Grey Whale Migration
We not only saw tons of whales, we camped next to them, and we got within inches of them on a boat. Our stops included two lagoons that are on the Pacific side of Baja which are home to thousands of grey whales each winter.
Read all about our experience and how you can follow in our footsteps in our recent post on whale watching in Baja.
Beaches of Bahía Concepcion
As you may recall, Kristina has been coming to Baja for her entire life. It is full of fond memories for her.
But to me, there is one part specifically that sticks out in the stories her and her family have shared with me. Then when I started doing more research, the same place kept popping up: Bahía Concepcion.
I get it now. We spent last week celebrating Kristina’s birthday on one of the beaches closest to her heart. We snorkeled in crystal-clear water, kayaked out to a remote island, and watched many sunrises come across the mountain tops.
To put it mildly, we had an extremely good time. And we’re actually going back right now! Then probably again on our way back north.
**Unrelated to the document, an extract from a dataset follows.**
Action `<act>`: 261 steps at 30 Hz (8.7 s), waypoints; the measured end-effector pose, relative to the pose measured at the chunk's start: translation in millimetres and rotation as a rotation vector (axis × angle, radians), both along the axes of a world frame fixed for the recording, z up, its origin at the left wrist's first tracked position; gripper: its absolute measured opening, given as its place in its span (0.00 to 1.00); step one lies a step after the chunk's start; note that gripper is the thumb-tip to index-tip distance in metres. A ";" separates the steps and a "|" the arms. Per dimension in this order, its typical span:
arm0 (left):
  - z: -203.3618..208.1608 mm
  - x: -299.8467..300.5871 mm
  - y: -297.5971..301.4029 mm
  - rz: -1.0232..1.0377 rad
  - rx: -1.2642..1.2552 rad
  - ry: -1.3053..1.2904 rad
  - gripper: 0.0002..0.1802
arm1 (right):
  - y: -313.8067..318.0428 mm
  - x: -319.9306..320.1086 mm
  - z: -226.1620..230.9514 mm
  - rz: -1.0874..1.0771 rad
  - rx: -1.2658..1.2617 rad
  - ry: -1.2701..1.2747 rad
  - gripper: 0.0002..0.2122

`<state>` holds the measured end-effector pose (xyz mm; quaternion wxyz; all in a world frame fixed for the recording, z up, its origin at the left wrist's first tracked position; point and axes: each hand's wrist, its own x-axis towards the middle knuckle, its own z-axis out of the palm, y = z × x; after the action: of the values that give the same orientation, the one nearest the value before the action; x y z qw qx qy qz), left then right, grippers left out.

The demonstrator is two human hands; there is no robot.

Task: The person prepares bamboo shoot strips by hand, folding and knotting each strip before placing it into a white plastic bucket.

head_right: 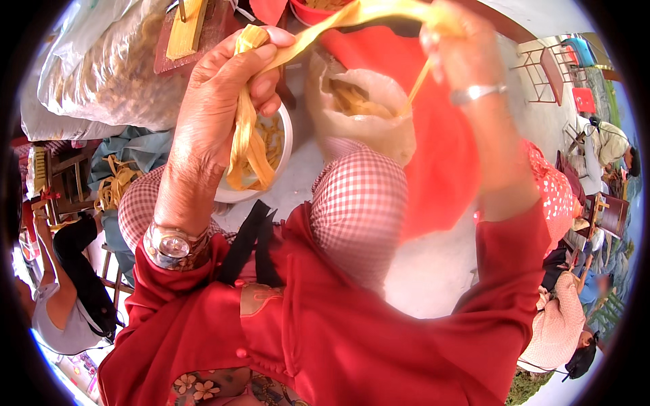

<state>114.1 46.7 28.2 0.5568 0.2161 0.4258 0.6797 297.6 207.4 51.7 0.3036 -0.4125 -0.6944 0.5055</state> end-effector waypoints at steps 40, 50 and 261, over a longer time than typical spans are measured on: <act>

Yes, it’s that great.
More Insights from Life on the Road
I’m fairly certain that a sizable number of our audience thinks we’re a bit crazy for exploring all over desolate areas with nothing more than our trusty Tahoe.
How do we manage to stay clean, to eat three meals a day, and to simply not go crazy?
Managing Life’s Daily Needs
Well, for starters, cleanliness is relative. But my mom will be happy to know that we have basically been showering on a daily basis. The truth is that quite often we’re staying in somewhat developed campgrounds with flushing toilets and hot showers.
And when we’re not showering daily, we have a portable shower that does the trick. Or we can go for a swim. Plus, there aren’t that many people around to impress.
And you may not believe this, but. we’ve witnessed an interesting phenomenon: Without the stress of traffic and cubicle lives, our body odor is not as bad. Sound weird? Break out of those traps and find out for yourself. Pleeeease take me up on this. I’ll come sniff your armpits myself to verify.
Anyway… We also usually eat on a much more erratic schedule. Breakfast early and light, then lunch out on the town or a small snack, and an early dinner so that we can go to sleep with the sun. That way we’re ready to roll when it comes up.
Mexican Adventures and “Hardships”
As far as Mexico goes, it is a truly hospitable land and traveling here has routinely been full of the most generous people I’ve encountered.
One of the most difficult things for us – seriously – is that whenever we ask people for advice on where to go or what to do, they just tell us to drive to the area, go knock on the door of someone’s house, and ask them anything.
I can’t begin to tell you how much incredible advice we’re received from the locals.
And there is another side that you may not know. Baja is full of snowbirds who escape their frigid winters for the warmer climate. It’s also full of explorers like us who love bouncing around to new places each week.
With that sort of population, there are tons of RV-filled campgrounds, English-speaking restaurants, bars with pool tables and dart boards, and almost everything you might miss from home (except family and long-time friends).
Another interesting tidbit: We drink nothing but freshly purified water filled directly into our tanks. Much better than the sketchy hoses we used at many US campgrounds – even at the National Parks.
Ok, ok. I’ll get off my kick to tell you about how awesome Mexico is. But trust me, what we’re doing is not a bad way to spend some time.
Right now, we’re in Mulegé for a couple nights, restocking our food supplies, and connecting to cell service before heading back out. Bahia Conception is calling us back.
After that, we’re headed south to some of the bigger cities: Loreto, La Paz, then the world-famous Los Cabos.